'Hearing room' created on Web Participation: The Nuclear Regulatory Commission hopes to widen citizens' role in its rule-making through its new site on the World Wide Web.

November 24, 1995|By NEW YORK TIMES NEWS SERVICE

WASHINGTON -- On the Internet, people can check on airline or train schedules, shop for Christmas gifts and gather images of everything from tropical fish to nude models. And, beginning in January, they can help make safety rules for nuclear power plants.

The federal Nuclear Regulatory Commission has created what might be the first "virtual hearing room" on the World Wide Web. Baptized "RuleNet," the Web site is being promoted as an electronic forum in which the commission can gather comment and ideas nationwide from electric utilities, reactor manufacturers, safety groups, and anyone else who wants to weigh in.

At first, it would be used to help the NRC write rules, but it could later be expanded to get comment on a rule that had already been drafted by the staff.

It would be a formal part of the rule-making process, but would not replace traditional hearings.

The forum's first subject will be how to protect reactors from fire.

The NRC staff says it hopes to get a lengthy, free-ranging record it can use in writing new rules.

The NRC first listed RuleNet on Nov. 20, on its home page (http//www.nrc.gov). Web users are greeted with a cheerful cartoon image of an industrial plant, a single-family house and the U.S. Capitol, all connected by stylized telephone wires.

Those homey touches aside, the site is anything but easy to use, its critics think.

"This doesn't seem at all structured so the average person who )) doesn't have a nuclear engineering degree is going to be able to deal with the content," said Eileen Quinn, spokeswoman for the Union of Concerned Scientists, a watchdog group that filed a petition with the commission in 1978 to improve fire-protection rules, setting off a debate that still has not been resolved.

Mindy Landau, a commission spokeswoman, said that while the NRC had held workshops and public hearings, the Web site offered a newer form of direct community involvement and dialogue by participants.

"What we're trying to do here is get the public to participate in actually drafting the rule," Ms. Landau said.

She called RuleNet "a meeting on line." RuleNet's "vision statement" elaborates on that idea, raising the possibility that the NRC could post various positions and ask people who cruise the web to click on an icon indicating agreement or disagreement.

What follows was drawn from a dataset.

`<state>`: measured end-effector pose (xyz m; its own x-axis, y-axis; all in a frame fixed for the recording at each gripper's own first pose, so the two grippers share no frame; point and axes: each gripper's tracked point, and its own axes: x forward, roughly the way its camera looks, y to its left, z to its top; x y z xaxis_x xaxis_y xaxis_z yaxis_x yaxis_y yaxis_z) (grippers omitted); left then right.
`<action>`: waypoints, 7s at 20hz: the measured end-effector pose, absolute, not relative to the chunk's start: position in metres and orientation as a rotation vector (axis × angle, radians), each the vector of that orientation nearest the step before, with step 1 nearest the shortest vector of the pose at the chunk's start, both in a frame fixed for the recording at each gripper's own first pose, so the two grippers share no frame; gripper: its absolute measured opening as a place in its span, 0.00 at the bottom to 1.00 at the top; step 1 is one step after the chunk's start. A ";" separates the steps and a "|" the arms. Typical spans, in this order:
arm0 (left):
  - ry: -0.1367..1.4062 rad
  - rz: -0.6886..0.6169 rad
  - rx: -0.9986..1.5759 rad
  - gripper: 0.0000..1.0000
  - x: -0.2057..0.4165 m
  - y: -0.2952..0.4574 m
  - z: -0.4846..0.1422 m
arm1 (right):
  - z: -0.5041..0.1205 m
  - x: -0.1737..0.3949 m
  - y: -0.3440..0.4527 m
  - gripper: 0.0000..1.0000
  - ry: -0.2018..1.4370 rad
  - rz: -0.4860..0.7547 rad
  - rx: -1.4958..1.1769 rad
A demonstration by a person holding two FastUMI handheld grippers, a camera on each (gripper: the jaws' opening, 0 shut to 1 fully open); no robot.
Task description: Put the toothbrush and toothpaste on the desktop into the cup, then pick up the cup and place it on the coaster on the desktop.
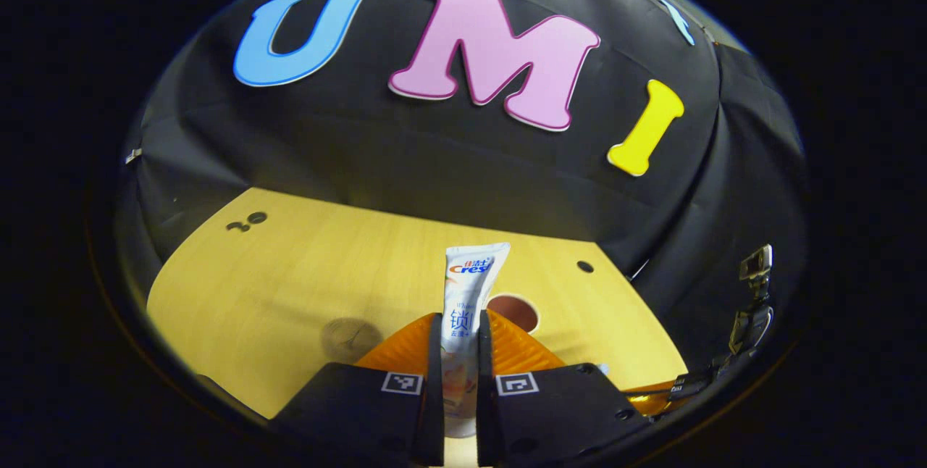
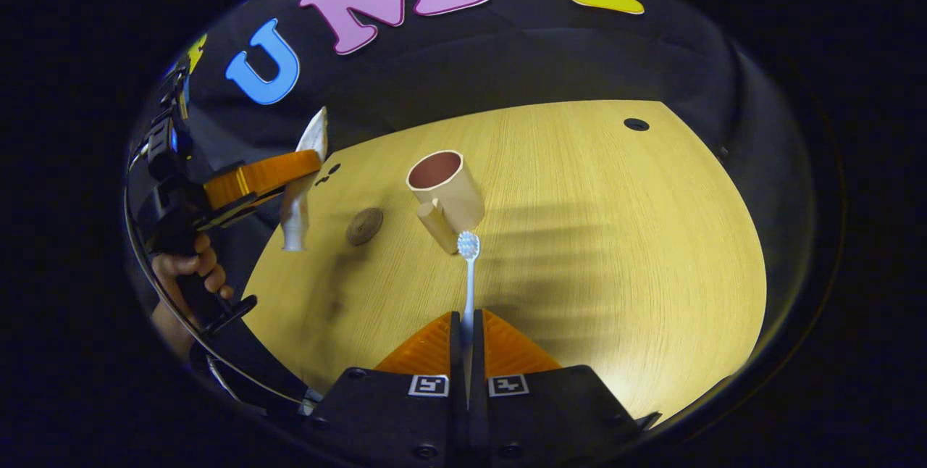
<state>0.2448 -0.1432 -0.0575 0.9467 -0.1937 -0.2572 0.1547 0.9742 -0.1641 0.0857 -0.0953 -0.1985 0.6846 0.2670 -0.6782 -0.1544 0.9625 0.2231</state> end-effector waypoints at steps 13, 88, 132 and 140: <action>0.109 -0.337 -0.241 0.23 0.367 -0.210 -0.059 | -0.181 0.109 -0.140 0.05 0.766 0.182 0.275; 0.410 -0.122 -0.137 0.97 0.070 -0.101 -0.171 | -0.117 0.251 -0.031 0.98 0.396 0.240 0.061; 0.535 -0.006 -0.190 0.97 0.054 -0.010 -0.205 | -0.276 0.233 -0.014 0.31 1.254 0.094 -0.135; 0.533 -0.019 -0.182 0.97 0.053 -0.012 -0.206 | -0.271 0.234 -0.012 0.27 1.223 0.098 -0.155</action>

The NRC plans on loading more than 100 pages of documents onto the Web site; participants would be able to search these texts electronically. The comments, questions and responses to comments would all become part of the formal record.

"If they're going to present all this legal information and refer to it by rule number, and the usual NRC jargon, without creating links to glossaries and explanatory information, then they're still basically limiting participation by sheer dint of jargon," said Ms. Quinn of the Union of Concerned Scientists.

Utility companies were generally more optimistic.

James A. Kelly, the manager of regulatory compliance at Southern California Edison, said RuleNet could be part of "an evolution away from lengthy workshops held in some remote locale."